I think I'm just looking for someone who feels the same or has been in a similar position.
I am a 26y/F and I have been recently diagnosed with PCOS. I have a slew of mental health issues (probably some that stem from the hormonal imbalances) that haven't been officially diagnosed (definitely severe anxiety, likely OCD and ADHD, but tbh the symptoms get a little murky the further you go so could be others). I'm somewhere between self-loating and self-victimization. I can't hold a job. Everywhere I work my mental health gets in the way and I end up quitting because I am freaking the fuck out (one day I'm fine – optimistic even! The next, I actually can't work because I'm sobbing). Then I can't consistently see a Dr because I have no health insurance. What the fuck is wrong with me???

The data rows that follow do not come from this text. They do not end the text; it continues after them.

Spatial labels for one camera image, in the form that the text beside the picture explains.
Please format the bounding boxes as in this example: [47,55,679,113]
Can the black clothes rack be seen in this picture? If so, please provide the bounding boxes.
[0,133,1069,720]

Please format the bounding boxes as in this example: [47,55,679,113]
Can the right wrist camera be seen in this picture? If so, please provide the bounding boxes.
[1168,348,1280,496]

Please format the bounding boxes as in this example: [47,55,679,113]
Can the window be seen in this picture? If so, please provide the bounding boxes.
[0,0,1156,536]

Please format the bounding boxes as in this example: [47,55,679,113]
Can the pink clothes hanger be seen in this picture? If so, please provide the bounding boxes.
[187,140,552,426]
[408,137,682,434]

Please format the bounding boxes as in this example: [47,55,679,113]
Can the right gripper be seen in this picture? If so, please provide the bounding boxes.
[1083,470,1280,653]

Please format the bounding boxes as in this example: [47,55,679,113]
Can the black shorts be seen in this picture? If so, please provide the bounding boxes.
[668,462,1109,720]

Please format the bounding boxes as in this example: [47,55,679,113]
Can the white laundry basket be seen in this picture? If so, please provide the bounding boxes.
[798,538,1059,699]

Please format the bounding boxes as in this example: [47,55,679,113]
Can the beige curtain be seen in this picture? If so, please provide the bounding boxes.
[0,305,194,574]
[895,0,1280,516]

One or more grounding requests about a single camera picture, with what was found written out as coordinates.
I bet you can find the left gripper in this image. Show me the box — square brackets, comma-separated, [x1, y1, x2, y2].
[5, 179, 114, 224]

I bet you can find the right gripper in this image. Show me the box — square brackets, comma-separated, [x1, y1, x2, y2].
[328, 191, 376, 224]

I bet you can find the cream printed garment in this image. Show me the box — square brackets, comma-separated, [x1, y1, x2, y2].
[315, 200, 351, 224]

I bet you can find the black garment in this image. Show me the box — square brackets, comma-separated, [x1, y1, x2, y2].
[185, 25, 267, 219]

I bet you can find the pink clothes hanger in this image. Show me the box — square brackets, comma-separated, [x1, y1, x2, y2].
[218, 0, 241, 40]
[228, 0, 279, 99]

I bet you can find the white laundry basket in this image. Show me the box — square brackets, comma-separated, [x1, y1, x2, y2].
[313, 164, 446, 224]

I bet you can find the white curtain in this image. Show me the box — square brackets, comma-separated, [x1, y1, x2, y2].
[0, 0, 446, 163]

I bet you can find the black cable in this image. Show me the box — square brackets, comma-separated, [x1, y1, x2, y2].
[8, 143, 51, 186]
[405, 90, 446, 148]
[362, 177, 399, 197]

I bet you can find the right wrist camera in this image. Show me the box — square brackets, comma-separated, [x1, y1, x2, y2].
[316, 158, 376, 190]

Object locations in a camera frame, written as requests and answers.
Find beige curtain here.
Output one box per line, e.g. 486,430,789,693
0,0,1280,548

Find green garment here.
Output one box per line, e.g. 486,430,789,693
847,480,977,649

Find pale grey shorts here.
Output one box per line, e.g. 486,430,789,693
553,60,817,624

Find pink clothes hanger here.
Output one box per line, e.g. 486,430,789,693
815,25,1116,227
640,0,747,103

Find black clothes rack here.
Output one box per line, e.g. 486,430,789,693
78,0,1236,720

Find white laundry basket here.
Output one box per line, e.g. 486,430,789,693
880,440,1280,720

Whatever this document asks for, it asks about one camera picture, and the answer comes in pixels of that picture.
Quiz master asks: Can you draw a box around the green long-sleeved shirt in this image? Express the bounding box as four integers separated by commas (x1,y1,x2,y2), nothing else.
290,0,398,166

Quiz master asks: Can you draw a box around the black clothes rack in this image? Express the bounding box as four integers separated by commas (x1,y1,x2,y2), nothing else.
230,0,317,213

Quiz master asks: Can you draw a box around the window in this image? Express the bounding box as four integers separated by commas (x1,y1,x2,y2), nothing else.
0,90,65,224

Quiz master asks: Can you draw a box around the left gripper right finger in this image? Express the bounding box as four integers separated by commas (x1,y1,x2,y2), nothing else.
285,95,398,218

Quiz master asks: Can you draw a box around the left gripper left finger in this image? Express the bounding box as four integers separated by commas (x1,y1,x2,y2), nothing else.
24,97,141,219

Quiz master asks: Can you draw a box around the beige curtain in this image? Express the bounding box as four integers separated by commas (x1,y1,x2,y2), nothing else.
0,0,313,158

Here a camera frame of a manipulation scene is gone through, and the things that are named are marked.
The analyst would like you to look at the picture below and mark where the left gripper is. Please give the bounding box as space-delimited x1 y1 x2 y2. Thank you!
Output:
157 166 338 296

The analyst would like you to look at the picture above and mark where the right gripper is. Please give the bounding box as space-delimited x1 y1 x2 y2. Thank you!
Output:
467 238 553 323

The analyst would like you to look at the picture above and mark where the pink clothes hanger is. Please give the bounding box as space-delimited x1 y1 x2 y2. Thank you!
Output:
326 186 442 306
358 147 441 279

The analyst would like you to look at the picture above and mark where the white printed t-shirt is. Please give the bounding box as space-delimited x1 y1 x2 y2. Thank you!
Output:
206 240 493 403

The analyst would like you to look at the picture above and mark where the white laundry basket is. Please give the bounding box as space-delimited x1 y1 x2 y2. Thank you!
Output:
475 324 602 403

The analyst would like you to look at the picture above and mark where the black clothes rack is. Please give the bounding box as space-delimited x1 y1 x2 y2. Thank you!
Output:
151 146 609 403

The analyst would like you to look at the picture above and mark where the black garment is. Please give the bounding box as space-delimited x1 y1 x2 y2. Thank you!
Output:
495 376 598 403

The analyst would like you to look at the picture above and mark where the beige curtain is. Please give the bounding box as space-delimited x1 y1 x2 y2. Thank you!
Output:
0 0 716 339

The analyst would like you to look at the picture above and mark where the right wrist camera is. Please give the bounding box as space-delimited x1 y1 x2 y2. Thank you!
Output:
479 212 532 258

It's so hard to get a job now, I can't keep doing this. I don't know who to ask for help because I have no money to get help. I don't WANT to work but I also don't want to be poor and suffering for the rest of my life.
On top of that I feel like I have short term memory loss, or maybe it's just the ADHD? I can't focus on anything. I have no energy for anything. I'm trying to look for jobs right now and my brain is just suffering trying to slog through it.
Or, maybe I'm just a whiny shit and I need to put my big girl pants on. I don't even know at this point.